= Raquel Sanchez =

Artist and poet

Raquel Sanchez (born 1960s) is a multidisciplinary visual artist and poet.

== Early life ==
Sanchez was born in Paris, France to Ellen Lapidus Stern, an American artist and Juan Sánchez Peláez, celebrated Venezuelan poet and winner of the National Prize winner for Literature. She grew up travelling between New York, Ibiza, Morocco and Venezuela and meeting famous artists such as Mark Rothko, Andy Warhol and Jean-Michel Basquiat.

== Art ==
Sanchez's oil paintings were featured in the 2019 Jerusalem Biennale in the Of Wonder exhibit held at the North Africa Jewish Heritage Center. Her work was hand-picked by curator Mindy Weisel whom she met at the Uri Rosenbach Contemporary gallery. The grand opening featured Sanchez painting in front of a live audience accompanied by musicians Daniel Zamir and Kobi Arad. Her art was again featured in the Jerusalem Biennale in 2021

Her work has been used in publications such as Makor Rishon Arc and Can Magazine. She is a featured artist in the Rosenbach Contemporary gallery in Jerusalem.

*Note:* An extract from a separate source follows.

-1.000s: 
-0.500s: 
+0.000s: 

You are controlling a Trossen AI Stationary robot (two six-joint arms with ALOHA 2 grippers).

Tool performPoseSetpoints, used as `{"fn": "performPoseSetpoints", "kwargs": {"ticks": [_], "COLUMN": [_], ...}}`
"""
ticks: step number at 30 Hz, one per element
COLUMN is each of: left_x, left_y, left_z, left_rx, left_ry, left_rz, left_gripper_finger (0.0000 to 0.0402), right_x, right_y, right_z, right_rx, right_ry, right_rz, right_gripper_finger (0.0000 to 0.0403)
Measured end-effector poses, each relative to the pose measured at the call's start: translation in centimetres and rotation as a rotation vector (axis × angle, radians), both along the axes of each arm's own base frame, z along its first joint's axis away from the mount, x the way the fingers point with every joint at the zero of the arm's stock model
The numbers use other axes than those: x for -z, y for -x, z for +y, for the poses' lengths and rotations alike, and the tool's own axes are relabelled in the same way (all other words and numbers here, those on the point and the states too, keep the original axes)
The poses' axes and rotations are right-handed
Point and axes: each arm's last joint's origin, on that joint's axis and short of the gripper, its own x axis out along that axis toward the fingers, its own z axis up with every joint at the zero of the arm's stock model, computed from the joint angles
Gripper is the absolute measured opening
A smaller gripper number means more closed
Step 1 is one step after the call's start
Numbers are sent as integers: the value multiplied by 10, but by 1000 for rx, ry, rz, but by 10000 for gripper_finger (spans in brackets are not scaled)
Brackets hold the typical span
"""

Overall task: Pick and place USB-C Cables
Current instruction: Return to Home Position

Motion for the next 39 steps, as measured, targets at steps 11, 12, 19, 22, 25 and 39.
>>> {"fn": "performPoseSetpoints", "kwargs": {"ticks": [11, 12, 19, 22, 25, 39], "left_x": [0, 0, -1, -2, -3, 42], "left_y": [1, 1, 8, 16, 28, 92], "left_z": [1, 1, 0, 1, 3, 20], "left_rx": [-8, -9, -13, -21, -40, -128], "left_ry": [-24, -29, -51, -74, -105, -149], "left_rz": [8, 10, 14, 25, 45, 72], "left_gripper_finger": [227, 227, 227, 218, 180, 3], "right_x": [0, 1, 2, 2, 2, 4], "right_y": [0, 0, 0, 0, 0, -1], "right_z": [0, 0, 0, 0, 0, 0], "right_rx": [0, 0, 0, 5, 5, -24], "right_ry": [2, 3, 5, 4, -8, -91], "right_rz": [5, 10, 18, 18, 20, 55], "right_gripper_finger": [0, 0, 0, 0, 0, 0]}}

In 2024 she participated in Helmets for Heroes, with proceeds going to NATAL – the Israel Trauma and Resiliency Center. In 2024 her exhibition Many Waters was featured at The Artist's House in Rishon LeZion curated by Vera Pilpoul. It was described as "figurative and the abstract," with elements "given to seascapes, and seawater as one of the elements in the universe and as a reflection of human feelings and experiences. Another representation is given to the sky, which is sometimes blue, a color that means heavenly and spiritual, and sometimes changes to other shades."

In January 2025, her exhibition Viewing Spirituality was displayed at The Artists’ House in Tel Aviv and reviewed favorably by The Jerusalem Post as "abstract but have clear figurative elements." In April 2025 her art was featured at the Periscope Gallery in Tel Aviv as part of the Behind the Reflection exhibition.

In October 2025 Sanchez's solo exhibition Light from Darkness was shown at the Marie Gallery in Jerusalem and featured her paintings and foray into book binding and screen-printing. In November 2025 she was featured in Fragments, an exhibition in Jerusalem of art dealing with the October 7th massacre in Israel.

== Poetry ==
Sanchez is a published poet with her work appearing multiple times in Arc: the Journal of the Israel Association of Writers in English, chaired by Karen Alkalay-Gut. She has also been published in the International Library of Poetry and Voices Israel.

In 2022, she was co-translator of a new bilingual edition of poetry by her father Juan Sánchez Peláez entitled El alba es el leopardo.

== Social work ==
Sanchez earned a master's degree in social work from Yeshiva University. She worked for Congress of Racial Equality in the late 1980s as a social worker and in the legal department. In the 1990s, she founded and directed the Rose Institute, a center for at-risk youth in Jerusalem. It was called a sanctuary for English-speaking youth. The Rose Institute partnered with Kidum Noar, an at-risk youth program in Jerusalem and the Ministry of Education in 2001 to form Crossroads Jerusalem.